Immunotherapy company Aduro Biotech has announced it has initiated its Phase 1b study of its ADU-214 drug in combination with nivolumab to treat advanced metastatic non-small cell lung cancer.

ADU-214 is based on Aduro’s live, attenuated double-deleted Listeria (LADD) technology platform. Johnson and Johnson subsidiary Janssen and Aduro signed an agreement in 2014 for the global licensing of ADU-214 and the latter’s other products created to treat lung and other cancers using the LADD technology platform. As a result the Phase 1b trial will be conducted by Janssen.

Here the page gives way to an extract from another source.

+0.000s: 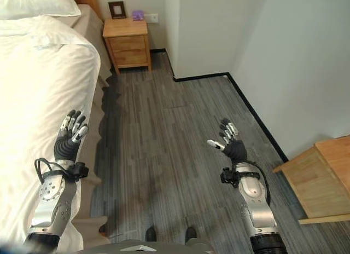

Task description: Making the bed.

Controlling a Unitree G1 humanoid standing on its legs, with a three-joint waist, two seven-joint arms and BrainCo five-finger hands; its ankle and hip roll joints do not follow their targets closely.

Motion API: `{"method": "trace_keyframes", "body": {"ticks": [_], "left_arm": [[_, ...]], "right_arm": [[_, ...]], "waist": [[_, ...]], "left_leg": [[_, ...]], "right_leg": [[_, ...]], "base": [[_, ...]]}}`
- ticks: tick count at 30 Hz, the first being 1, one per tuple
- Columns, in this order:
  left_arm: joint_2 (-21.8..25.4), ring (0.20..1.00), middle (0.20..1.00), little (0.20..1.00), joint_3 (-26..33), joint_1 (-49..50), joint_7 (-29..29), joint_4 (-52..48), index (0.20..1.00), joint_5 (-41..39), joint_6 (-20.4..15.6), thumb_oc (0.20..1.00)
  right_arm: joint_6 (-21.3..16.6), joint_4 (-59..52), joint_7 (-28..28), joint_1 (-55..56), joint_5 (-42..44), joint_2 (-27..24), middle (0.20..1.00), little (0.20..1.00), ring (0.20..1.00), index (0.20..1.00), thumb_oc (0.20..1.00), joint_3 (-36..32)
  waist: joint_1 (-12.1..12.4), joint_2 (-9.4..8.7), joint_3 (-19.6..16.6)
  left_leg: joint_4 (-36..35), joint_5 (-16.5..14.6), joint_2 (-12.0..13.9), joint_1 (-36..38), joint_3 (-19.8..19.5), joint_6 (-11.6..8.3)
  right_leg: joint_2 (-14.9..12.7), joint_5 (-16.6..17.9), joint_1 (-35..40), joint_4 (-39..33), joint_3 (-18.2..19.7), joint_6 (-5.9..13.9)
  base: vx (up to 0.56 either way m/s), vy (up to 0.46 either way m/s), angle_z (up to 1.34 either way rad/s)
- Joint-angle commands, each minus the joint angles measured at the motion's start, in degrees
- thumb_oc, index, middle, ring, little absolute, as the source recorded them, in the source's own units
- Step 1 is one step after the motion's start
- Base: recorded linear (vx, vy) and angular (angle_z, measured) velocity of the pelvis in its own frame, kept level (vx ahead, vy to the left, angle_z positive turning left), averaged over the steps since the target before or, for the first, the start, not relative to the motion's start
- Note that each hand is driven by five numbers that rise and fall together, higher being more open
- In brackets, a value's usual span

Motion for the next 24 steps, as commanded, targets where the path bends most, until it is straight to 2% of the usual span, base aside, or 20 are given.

Nivolumab is a human anti-programmed cell death protein 1 (anti-PD-1) that acts as a checkpoint inhibitor by blocking the signal that would prevent activated T cells from attacking the cancer. It was created by Bristol-Myers Squibb and was secured by Janssen following a 2016 clinical collaboration.

Aduro chairman, president and chief executive officer Stephen T Isaacs said: “Based on single agent data from a Phase 1 dose-escalation study in patients with advanced-stage relapsed or refractory non-small cell lung presented at the 2017 International Association for the Study of Lung Cancer’s World Conference, Janssen made the decision to advance ADU-214 in combination with an anti-PD-1 checkpoint inhibitor.

“The initial data demonstrated that five out of nine patients treated with single agent ADU-214 achieved a best response of stable disease, with one patient having received 25 cycles of treatment at the time of data cut off.”

“The clinical data was supported by biomarker data demonstrating innate immune activation with transient cytokine increases in all patients, as well as induction of mesothelin-specific T cell immunity in a subset of patients, and we are pleased with Janssen’s progress for this program.”